Feeling the heat

With big names and big issues on the agenda, Utility Week Congress was always set to throw out some critical insight and controversy – and it didn’t disappoint.

Across the two days, speaker keynotes and panel debates triggered a flurry of news stories and even more gossip in the conference networking breaks on issues from renewables payments to water efficiency and from Dermot Nolan’s regrets to the threat of a no-deal Brexit for Ireland’s Single Electricity Market.

Unsurprisingly though it was climate change and the implications of the UK’s net zero emissions commitment for utility strategies that dominated presentations and discussion on and off the stage. And within this it was the challenge of decarbonising heat that hopped into the hot seat.

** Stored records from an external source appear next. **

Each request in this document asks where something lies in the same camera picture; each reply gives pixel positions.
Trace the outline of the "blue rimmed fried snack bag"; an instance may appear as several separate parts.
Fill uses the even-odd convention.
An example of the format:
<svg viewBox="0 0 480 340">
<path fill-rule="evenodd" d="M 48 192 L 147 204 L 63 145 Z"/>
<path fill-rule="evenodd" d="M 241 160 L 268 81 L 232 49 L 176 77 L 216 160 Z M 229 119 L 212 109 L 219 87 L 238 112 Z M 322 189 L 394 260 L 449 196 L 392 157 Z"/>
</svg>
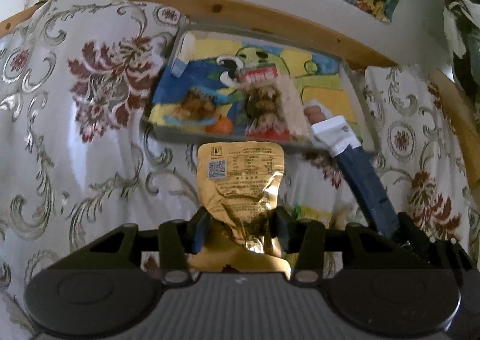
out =
<svg viewBox="0 0 480 340">
<path fill-rule="evenodd" d="M 213 90 L 204 86 L 191 87 L 179 102 L 172 104 L 163 119 L 175 126 L 210 126 L 221 118 L 224 107 L 231 107 L 239 91 Z"/>
</svg>

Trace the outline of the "white rice cracker bar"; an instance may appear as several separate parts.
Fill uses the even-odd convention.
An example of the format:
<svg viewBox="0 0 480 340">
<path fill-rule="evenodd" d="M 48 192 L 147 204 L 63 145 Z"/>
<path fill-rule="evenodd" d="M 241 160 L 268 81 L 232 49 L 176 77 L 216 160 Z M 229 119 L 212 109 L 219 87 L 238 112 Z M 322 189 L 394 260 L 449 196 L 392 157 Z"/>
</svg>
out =
<svg viewBox="0 0 480 340">
<path fill-rule="evenodd" d="M 281 117 L 294 141 L 306 143 L 310 139 L 310 126 L 304 115 L 304 105 L 292 78 L 280 75 L 275 79 L 279 92 Z"/>
</svg>

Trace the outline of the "floral white bed cover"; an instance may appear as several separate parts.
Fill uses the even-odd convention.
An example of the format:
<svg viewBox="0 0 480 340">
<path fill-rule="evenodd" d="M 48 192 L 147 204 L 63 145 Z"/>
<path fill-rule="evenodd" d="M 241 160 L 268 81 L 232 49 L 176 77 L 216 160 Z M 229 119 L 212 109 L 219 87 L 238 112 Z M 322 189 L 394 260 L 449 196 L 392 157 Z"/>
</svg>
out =
<svg viewBox="0 0 480 340">
<path fill-rule="evenodd" d="M 190 24 L 167 4 L 50 0 L 1 39 L 2 338 L 35 335 L 23 293 L 42 269 L 120 224 L 199 206 L 197 146 L 146 116 Z M 359 80 L 394 207 L 477 260 L 479 211 L 439 88 L 415 67 Z"/>
</svg>

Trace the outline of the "dark blue packet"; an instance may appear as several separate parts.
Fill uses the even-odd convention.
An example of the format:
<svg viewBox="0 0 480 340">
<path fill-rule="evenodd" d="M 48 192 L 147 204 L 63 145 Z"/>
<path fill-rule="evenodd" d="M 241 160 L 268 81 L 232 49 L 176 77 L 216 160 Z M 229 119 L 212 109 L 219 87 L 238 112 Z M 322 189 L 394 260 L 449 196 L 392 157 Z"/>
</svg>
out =
<svg viewBox="0 0 480 340">
<path fill-rule="evenodd" d="M 343 116 L 312 126 L 314 137 L 335 160 L 350 186 L 368 225 L 385 238 L 392 238 L 399 219 L 386 190 L 371 165 L 359 138 Z"/>
</svg>

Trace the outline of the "gold foil snack pouch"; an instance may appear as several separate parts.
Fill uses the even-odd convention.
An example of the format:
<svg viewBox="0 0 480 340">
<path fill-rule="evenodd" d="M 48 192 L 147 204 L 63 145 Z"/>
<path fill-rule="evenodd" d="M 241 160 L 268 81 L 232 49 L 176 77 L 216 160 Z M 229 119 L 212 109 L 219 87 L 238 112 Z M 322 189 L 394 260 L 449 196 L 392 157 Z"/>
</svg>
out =
<svg viewBox="0 0 480 340">
<path fill-rule="evenodd" d="M 285 171 L 277 143 L 206 143 L 198 149 L 201 205 L 221 223 L 228 239 L 249 251 L 281 256 L 269 218 L 278 205 Z"/>
</svg>

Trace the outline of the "wooden bed frame rail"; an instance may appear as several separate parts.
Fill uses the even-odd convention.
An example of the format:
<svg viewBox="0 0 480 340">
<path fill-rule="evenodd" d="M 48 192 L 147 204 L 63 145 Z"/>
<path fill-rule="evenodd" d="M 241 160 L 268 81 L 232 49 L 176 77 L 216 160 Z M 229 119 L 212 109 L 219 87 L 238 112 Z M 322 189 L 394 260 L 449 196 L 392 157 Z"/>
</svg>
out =
<svg viewBox="0 0 480 340">
<path fill-rule="evenodd" d="M 19 23 L 29 19 L 47 0 L 39 0 L 32 7 L 16 13 L 1 22 L 1 36 L 10 34 Z M 189 17 L 241 26 L 267 35 L 277 35 L 309 47 L 340 56 L 352 68 L 366 66 L 391 67 L 399 60 L 391 60 L 381 52 L 367 47 L 328 27 L 313 21 L 290 15 L 244 0 L 133 0 L 167 4 L 179 9 Z M 459 135 L 460 147 L 465 159 L 470 188 L 479 188 L 479 133 L 473 121 L 473 108 L 461 95 L 459 88 L 439 71 L 433 75 L 446 113 Z"/>
</svg>

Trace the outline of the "red label braised egg pack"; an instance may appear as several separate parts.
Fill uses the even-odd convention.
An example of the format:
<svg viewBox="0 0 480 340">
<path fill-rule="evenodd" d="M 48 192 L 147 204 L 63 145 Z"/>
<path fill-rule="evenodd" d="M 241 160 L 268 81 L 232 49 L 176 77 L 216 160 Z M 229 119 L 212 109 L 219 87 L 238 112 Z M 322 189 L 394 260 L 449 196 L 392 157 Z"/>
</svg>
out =
<svg viewBox="0 0 480 340">
<path fill-rule="evenodd" d="M 246 67 L 238 74 L 245 95 L 245 135 L 280 142 L 291 140 L 287 124 L 281 117 L 280 96 L 275 86 L 275 79 L 279 77 L 277 66 Z"/>
</svg>

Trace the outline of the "clear bag of clothes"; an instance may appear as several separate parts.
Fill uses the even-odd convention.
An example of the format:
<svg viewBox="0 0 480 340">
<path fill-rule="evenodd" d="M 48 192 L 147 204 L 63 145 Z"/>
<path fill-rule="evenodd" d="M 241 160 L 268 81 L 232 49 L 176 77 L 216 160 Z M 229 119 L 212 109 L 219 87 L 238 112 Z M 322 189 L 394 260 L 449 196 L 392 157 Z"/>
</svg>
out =
<svg viewBox="0 0 480 340">
<path fill-rule="evenodd" d="M 479 98 L 479 0 L 444 0 L 443 28 L 458 85 Z"/>
</svg>

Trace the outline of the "grey tray with painting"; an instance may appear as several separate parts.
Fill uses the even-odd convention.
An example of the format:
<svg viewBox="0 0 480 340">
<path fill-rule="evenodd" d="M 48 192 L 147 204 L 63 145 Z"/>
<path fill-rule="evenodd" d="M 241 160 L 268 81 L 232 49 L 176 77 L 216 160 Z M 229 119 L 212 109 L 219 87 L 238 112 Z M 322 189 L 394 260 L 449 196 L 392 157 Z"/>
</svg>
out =
<svg viewBox="0 0 480 340">
<path fill-rule="evenodd" d="M 148 121 L 171 142 L 258 140 L 321 150 L 312 127 L 342 116 L 367 152 L 380 139 L 343 59 L 283 38 L 193 24 L 176 38 Z"/>
</svg>

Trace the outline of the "yellow green snack packet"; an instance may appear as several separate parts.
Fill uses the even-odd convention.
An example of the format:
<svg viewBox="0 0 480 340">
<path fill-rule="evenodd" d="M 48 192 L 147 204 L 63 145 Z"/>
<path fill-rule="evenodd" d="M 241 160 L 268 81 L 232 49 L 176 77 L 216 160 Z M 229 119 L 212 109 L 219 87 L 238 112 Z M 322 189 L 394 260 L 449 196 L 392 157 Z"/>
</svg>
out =
<svg viewBox="0 0 480 340">
<path fill-rule="evenodd" d="M 325 227 L 328 227 L 332 219 L 332 213 L 326 210 L 318 210 L 311 208 L 304 204 L 295 204 L 292 215 L 296 220 L 309 219 L 321 222 Z"/>
</svg>

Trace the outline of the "sausage pack blue white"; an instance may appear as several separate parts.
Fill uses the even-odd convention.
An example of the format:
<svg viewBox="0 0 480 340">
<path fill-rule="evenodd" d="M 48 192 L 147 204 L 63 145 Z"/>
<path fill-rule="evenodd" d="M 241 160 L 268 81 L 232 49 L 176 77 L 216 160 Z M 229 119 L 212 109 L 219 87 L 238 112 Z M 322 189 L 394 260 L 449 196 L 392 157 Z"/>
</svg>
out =
<svg viewBox="0 0 480 340">
<path fill-rule="evenodd" d="M 304 104 L 304 115 L 310 125 L 328 120 L 334 116 L 325 105 L 313 99 Z"/>
</svg>

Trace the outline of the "round pastry in clear wrap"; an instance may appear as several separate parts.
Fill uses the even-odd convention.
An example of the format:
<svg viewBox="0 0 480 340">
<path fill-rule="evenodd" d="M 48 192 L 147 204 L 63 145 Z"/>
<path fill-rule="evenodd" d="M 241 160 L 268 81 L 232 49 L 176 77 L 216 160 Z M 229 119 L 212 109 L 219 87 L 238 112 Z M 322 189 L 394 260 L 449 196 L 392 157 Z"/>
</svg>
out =
<svg viewBox="0 0 480 340">
<path fill-rule="evenodd" d="M 352 208 L 338 209 L 332 217 L 332 226 L 336 230 L 345 230 L 347 224 L 363 224 L 364 218 L 358 210 Z"/>
</svg>

We are all now well aware that, within the enormous headline challenge of tackling climate change, decarbonisation of heat is a pressing concern. What was notable at Utility Week Congress was that the electrification lobby was out in force to advocate heat pumps over green gas as the primary route to slashing heat-related carbon emissions.

On a big hitting panel debate, including representations from five utility chief executives, support for electrifying heat was strong. And later the same day, Clare Duffy, head of network development at vertically integrated Irish utility ESB, added her backing to the electrification pathway.

Most strident on the issue was Octopus Energy chief executive Greg Jackson who frankly admitted that he’d rather stop selling gas altogether and “rampage towards greener electricity for heating”.

Jackson struck a lively combative stance with advocates of green gas, calling on a competition to see whether electricity of gas could deliver emissions benefits quickest. He was backed by Eon chief executive Michael Lewis – well known as a believer in heat pumps. While expressing a hope that hydrogen networks will play an important role in providing large scale energy storage and optimisation of renewable electricity output, Lewis repeated his view that “full electrification” is the best solution to driving carbon out of the equation for heating homes.

Paul Stapleton, managing director of Northern Ireland Energy Networks, added a more cautious but none the less positive outlook for the role of heat pumps in decarbonising heat in NI. In an environment where only around 30 per cent of customers are currently connected to the gas grid and oil-based heating is prevalent, he said there is a significant opportunity to connect more customer in close proximity to the existing gas network. But he also indicated that he did not believe a bigger extension of the gas grid – even a significantly greened one – would be the logical next step. Instead, heat pumps should play a major role in allowing the NI population to “leapfrog” gas technology and adopt low carbon heating options.

A defence for green gas and hydrogen options for heat did not come until the second day of Congress when Cadent’s Kate Jones warned that electrification would place an impossible burden on the power distribution grid.

She added her view that “You’d have to do something like building a nuclear power station every 25 miles around the coast of Britain in order to be able to supply the demand …I just can’t see it.”

But even with her pro-green gas solutions stance, Jones was clearly alert to the strength of support for electrification and acknowledged the big question marks that lie over the future of major gas infrastructure investment schemes such as the iron mains replacement programme. She urged the Treasury to make an informed decision one way or another about whether to commit further billions of public pounds to completing this programme – which still has ten years and thousands of miles to run, if it isn’t sure what it wants from the gas network in the future.

This gas versus electric debate is no new thing. But with an increased urgency behind the need to drive down heat-related carbon emissions, there is a new level of dogmatism emerging in both camps. And from the electrification lobby at least, a new level of competitive energy.